__TASK OBJECTIVE__
What you return must be the exact lines of the material below, from the first through the one that has "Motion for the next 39", with no pictures and, please, nothing else.

__MATERIAL PROVIDED__
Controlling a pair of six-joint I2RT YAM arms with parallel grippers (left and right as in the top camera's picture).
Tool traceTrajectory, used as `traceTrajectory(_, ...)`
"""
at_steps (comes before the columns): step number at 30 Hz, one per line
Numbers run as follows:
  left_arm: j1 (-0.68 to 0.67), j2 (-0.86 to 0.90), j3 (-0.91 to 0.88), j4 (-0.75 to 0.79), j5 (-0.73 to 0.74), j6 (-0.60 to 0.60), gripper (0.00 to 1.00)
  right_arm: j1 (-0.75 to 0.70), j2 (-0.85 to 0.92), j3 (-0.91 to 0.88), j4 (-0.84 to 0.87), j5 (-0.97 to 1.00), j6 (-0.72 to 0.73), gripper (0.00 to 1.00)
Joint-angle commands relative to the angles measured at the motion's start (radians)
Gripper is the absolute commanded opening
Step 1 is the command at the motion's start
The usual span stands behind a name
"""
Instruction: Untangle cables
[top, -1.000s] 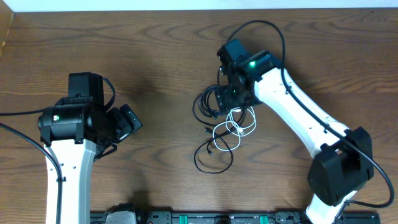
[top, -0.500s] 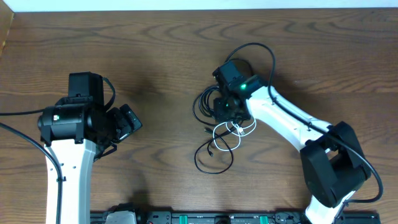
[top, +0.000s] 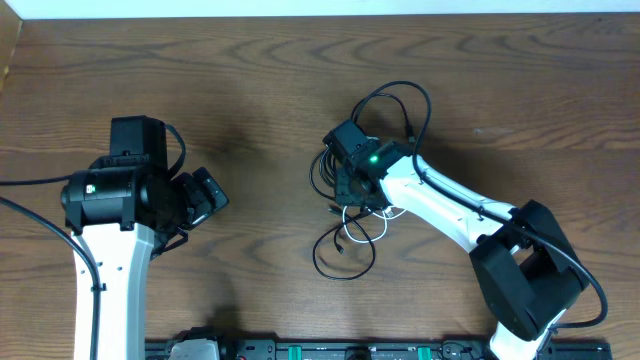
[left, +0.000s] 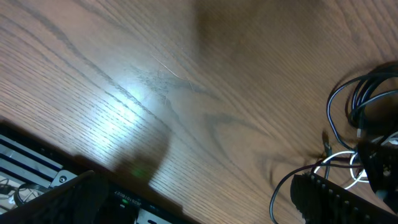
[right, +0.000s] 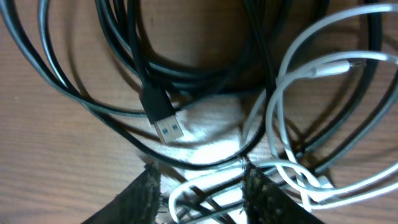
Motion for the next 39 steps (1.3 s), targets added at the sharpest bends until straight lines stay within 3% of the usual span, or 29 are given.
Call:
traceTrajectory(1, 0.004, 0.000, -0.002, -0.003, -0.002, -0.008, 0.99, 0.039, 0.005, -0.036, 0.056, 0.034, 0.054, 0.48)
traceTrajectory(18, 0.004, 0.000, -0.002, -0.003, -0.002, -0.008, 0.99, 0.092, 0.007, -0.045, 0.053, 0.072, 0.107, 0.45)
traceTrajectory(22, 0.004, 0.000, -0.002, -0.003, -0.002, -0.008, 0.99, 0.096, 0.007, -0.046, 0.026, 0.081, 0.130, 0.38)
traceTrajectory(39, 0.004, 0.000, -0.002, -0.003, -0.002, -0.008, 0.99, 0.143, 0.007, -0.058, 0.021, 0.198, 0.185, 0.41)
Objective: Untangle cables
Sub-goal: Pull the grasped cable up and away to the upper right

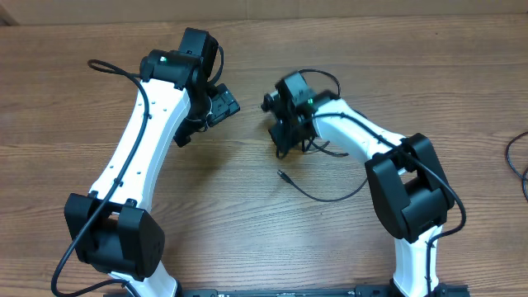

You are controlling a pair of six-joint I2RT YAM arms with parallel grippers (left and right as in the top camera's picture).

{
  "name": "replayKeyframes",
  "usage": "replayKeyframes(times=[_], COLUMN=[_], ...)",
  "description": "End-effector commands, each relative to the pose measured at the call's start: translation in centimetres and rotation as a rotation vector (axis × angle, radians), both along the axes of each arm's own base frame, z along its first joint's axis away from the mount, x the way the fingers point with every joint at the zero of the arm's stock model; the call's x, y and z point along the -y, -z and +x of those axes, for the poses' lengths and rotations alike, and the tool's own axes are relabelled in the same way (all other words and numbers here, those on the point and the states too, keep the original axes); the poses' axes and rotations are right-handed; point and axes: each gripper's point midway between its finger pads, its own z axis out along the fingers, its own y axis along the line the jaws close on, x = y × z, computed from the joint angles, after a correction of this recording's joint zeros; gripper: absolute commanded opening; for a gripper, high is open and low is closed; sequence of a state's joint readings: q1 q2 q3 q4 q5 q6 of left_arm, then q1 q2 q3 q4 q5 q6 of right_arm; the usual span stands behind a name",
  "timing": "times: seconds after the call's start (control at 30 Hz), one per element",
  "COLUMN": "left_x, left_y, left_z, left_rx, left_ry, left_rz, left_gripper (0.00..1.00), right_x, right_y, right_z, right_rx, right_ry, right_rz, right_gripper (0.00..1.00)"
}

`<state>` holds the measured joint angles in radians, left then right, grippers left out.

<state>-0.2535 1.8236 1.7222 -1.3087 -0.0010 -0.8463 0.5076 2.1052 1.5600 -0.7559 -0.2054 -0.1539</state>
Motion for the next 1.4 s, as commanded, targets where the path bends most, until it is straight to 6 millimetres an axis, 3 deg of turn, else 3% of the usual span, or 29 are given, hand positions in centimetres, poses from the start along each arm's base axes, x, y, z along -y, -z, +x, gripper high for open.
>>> replayKeyframes(times=[0.0, 0.13, 0.23, 0.33, 0.47, 0.53, 0.7, 0.9, 1.13, 1.37], left_x=[-0.1, -0.1, -0.1, -0.1, -0.1, -0.1, -0.1, -0.1, -0.1, -0.1], left_y=[0.3, 0.3, 0.3, 0.3, 0.3, 0.3, 0.3, 0.3, 0.3, 0.3], left_z=[0.0, 0.0, 0.0, 0.0, 0.0, 0.0, 0.0, 0.0, 0.0, 0.0], left_rx=[-0.005, -0.005, -0.005, -0.005, -0.005, -0.005, -0.005, -0.005, -0.005, -0.005], left_ry=[0.005, 0.005, 0.005, 0.005, 0.005, 0.005, 0.005, 0.005, 0.005, 0.005], left_rz=[0.011, 0.011, 0.011, 0.011, 0.011, 0.011, 0.011, 0.011, 0.011, 0.011], left_gripper=[0.99, 1.00, 1.00, 1.00, 1.00, 1.00, 1.00, 1.00, 1.00, 1.00], right_x=[-0.4, 2.3, 5.7, 10.3, 16.4, 18.3, 18.3, 19.4, 20.2, 20.1], right_y=[-11.3, -21.4, -28.1, -32.8, -36.4, -37.4, -38.3, -38.5, -37.0, -37.4], right_z=[5.6, 8.9, 11.0, 12.6, 13.9, 14.0, 12.3, 12.1, 12.0, 12.2], right_rx=[0.222, 0.402, 0.551, 0.665, 0.739, 0.725, 0.636, 0.656, 0.622, 0.636], right_ry=[0.048, 0.116, 0.185, 0.269, 0.420, 0.466, 0.348, 0.343, 0.386, 0.382], right_rz=[0.123, 0.200, 0.247, 0.264, 0.290, 0.362, 0.544, 0.524, 0.470, 0.480], right_gripper=[0.04, 0.04, 0.04, 0.04, 0.04, 0.04, 0.04, 0.04, 0.04, 0.04])
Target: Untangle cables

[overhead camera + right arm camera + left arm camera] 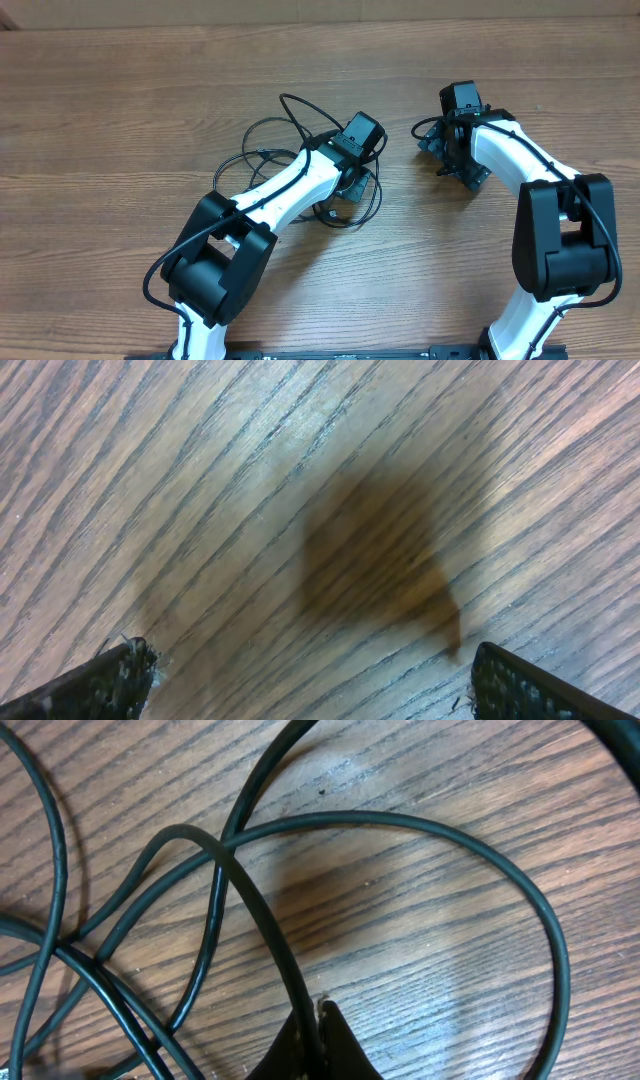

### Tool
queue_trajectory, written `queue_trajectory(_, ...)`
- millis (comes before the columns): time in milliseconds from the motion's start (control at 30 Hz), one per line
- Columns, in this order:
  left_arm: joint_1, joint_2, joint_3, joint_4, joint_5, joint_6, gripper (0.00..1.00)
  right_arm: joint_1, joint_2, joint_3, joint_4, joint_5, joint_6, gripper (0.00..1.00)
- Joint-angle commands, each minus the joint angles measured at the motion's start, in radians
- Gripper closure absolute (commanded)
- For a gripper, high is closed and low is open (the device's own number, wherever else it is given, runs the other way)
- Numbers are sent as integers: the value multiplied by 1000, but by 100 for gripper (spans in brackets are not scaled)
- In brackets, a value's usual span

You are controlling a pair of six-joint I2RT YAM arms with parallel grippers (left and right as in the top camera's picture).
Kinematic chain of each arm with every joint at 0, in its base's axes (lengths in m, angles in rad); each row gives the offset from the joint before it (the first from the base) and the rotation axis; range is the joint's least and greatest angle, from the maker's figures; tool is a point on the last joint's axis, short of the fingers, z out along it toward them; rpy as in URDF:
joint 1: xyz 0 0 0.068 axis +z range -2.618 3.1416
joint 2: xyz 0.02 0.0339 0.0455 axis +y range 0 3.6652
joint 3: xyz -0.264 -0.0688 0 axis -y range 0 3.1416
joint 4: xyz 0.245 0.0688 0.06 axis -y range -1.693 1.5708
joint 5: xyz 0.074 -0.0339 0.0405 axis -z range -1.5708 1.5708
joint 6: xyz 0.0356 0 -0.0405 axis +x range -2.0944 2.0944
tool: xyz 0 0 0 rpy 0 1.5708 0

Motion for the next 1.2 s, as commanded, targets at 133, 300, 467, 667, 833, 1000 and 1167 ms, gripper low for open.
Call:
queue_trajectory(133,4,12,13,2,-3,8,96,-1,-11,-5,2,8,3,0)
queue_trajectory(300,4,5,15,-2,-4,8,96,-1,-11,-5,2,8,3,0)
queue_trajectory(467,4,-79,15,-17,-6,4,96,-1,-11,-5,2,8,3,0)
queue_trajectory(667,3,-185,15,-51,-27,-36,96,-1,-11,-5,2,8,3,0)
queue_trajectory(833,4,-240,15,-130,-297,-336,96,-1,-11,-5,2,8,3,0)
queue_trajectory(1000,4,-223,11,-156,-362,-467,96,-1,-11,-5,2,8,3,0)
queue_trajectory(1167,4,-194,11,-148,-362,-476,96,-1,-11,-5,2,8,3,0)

__SOLUTION__
Controlling a pair of six-joint I2RT YAM arms with parallel grippers (left and right as in the top camera's picture).
Tool traceTrajectory, used as `traceTrajectory(_, ...)`
"""
at_steps (comes before the columns): step number at 30 Hz, one per line
Numbers run as follows:
  left_arm: j1 (-0.68 to 0.67), j2 (-0.86 to 0.90), j3 (-0.91 to 0.88), j4 (-0.75 to 0.79), j5 (-0.73 to 0.74), j6 (-0.60 to 0.60), gripper (0.00 to 1.00)
  right_arm: j1 (-0.75 to 0.70), j2 (-0.85 to 0.92), j3 (-0.91 to 0.88), j4 (-0.84 to 0.87), j5 (-0.97 to 1.00), j6 (-0.72 to 0.73), gripper (0.00 to 1.00)
Joint-angle commands relative to the angles measured at the motion's start (radians)
Gripper is the absolute commanded opening
Step 1 is the command at the motion's start
The usual span stands behind a name
"""
Instruction: Untangle cables
[top, -1.000s] 
[top, -0.500s] 
[top, +0.000s] 
[left, +0.000s] 
[right, +0.000s] 
Motion for the next 39 steps (1.3 s), targets added at the sharpest bends until straight lines stay within 3% of the usual span, or 29 are given.

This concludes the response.